The Ryugyong Hotel stands in Pyongyang as a 105-story pyramid-shaped tower.
The original vision was tied to a very specific moment. Construction began in 1987, when prestige architecture had become part of Cold War competition. South Korea was preparing to host the 1988 Seoul Olympics and was also seeing major commercial development. North Korea responded with its own showpiece projects for the 1989 World Festival of Youth and Students in Pyongyang. The Ryugyong was supposed to be the crown jewel.
Its planned specifications were deliberately grand:
- roughly 330 meters tall
- 105 floors
- thousands of guest rooms, often reported at around 3,000
- revolving restaurants or observation spaces near the top
- a design visible from nearly anywhere in the city
The architecture itself was symbolic. Its three sloping wings meet in a sharp pinnacle, giving it the look of a giant mountain or rocket. That was not accidental. The building was intended to project modernity, ambition, and technical confidence.
So why did it never become the world’s tallest hotel as planned? Because the project ran into a collision between engineering ambition and national economic reality.
The decisive break came in the early 1990s. North Korea lost crucial Soviet support after the collapse of the USSR. The country entered a severe economic crisis marked by shortages of fuel, materials, electricity, and foreign currency. A supertall luxury hotel became impossible to finance and even harder to justify. Construction largely stopped around 1992, leaving the concrete shell unfinished for about 16 years.

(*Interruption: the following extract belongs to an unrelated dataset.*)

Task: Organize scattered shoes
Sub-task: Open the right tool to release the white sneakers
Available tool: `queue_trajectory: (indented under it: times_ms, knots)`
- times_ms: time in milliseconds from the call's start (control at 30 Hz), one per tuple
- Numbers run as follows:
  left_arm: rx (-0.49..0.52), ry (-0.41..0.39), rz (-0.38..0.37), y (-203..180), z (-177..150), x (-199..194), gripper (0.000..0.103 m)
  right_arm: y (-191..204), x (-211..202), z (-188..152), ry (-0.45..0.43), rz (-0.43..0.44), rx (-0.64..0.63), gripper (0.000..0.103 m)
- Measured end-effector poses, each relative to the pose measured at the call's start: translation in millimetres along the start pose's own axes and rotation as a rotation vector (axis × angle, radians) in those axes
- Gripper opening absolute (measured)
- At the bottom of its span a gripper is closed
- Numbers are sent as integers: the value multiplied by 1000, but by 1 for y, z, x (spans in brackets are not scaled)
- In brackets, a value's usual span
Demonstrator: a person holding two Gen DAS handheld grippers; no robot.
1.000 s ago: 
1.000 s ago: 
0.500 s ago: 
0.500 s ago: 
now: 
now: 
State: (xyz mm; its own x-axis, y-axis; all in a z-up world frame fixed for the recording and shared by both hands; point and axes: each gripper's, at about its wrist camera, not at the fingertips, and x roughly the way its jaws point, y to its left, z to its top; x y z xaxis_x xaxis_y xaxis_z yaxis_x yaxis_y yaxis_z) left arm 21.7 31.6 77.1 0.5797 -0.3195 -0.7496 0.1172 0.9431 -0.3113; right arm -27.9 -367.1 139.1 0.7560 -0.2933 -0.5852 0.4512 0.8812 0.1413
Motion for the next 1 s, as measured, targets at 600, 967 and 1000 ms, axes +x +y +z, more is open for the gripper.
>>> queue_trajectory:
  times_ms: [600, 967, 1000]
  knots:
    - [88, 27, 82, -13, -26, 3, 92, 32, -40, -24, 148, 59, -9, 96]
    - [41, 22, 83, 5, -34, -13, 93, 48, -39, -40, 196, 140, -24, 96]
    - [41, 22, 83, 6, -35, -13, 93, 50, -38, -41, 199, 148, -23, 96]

That delay mattered because “world’s tallest” is a moving target. Even if Ryugyong had been finished near its intended date, later hotel towers elsewhere would eventually have surpassed it. But Ryugyong did not even get the chance to hold the title in practice, because it never opened as a functioning hotel during the period when the claim was most plausible.
The Ryugyong Hotel appears as an unfinished concrete structure in Pyongyang in 1989.
There were also persistent doubts about construction quality. Outside observers long questioned the state of the concrete shell and the viability of the interior systems. In 2008, Egypt’s Orascom helped complete the exterior cladding, which transformed the building from a famous ruin into a finished-looking tower. But exterior completion is not the same thing as an operable hotel. Reports over the following years suggested occasional work, lighting displays, and speculative opening plans, yet no normal full-scale hotel operation emerged.
That is what makes the Ryugyong Hotel so fascinating. It was designed as a triumphant symbol of arrival, but history turned it into almost the opposite: one of the world’s best-known examples of architecture outrunning economics. In skyline terms it succeeded; in the original sense, as the world’s tallest hotel welcoming guests, it never really existed.